» **Brief**: In the data beneath this task, how many lines contain "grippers"? Answer with the number only.

» **Data excerpt**:
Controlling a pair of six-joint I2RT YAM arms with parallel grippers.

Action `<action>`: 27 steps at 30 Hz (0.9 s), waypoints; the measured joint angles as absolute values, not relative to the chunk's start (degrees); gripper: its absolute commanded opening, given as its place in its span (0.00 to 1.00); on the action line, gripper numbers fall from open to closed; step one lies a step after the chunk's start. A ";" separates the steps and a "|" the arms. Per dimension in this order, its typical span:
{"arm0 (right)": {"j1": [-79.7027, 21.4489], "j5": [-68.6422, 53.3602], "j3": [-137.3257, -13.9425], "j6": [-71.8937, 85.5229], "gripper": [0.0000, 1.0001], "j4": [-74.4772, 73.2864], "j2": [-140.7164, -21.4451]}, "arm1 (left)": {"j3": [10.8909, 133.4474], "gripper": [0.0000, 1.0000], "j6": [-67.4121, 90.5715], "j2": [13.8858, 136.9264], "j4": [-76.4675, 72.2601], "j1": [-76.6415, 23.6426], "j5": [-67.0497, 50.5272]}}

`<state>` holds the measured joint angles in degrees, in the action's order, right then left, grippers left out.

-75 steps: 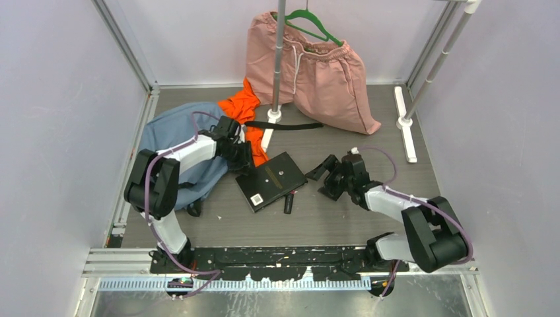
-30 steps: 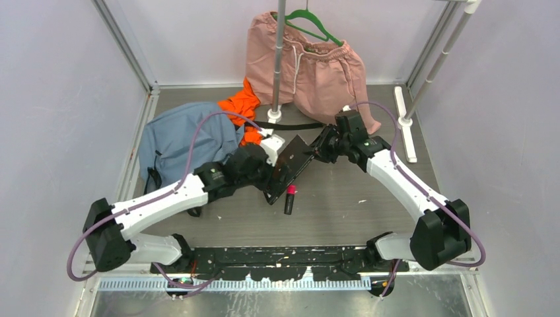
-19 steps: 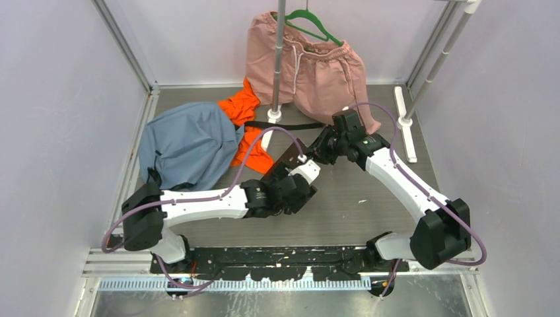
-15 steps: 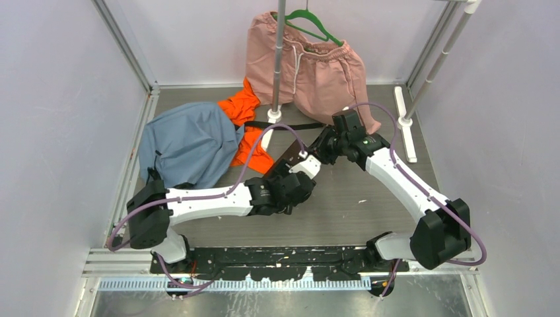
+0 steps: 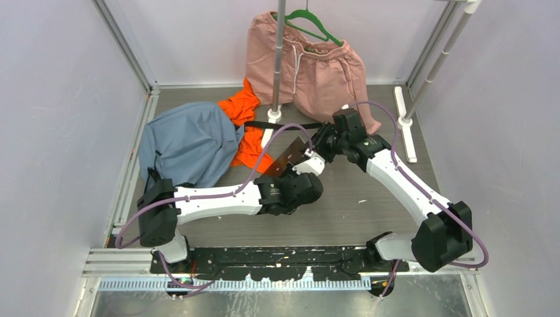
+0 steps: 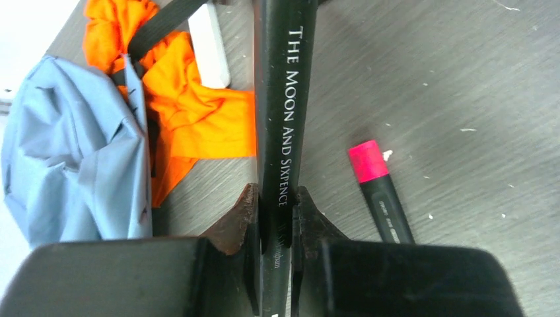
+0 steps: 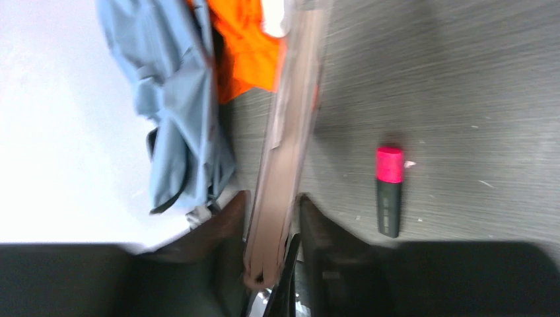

» **Answer to the problem**: 2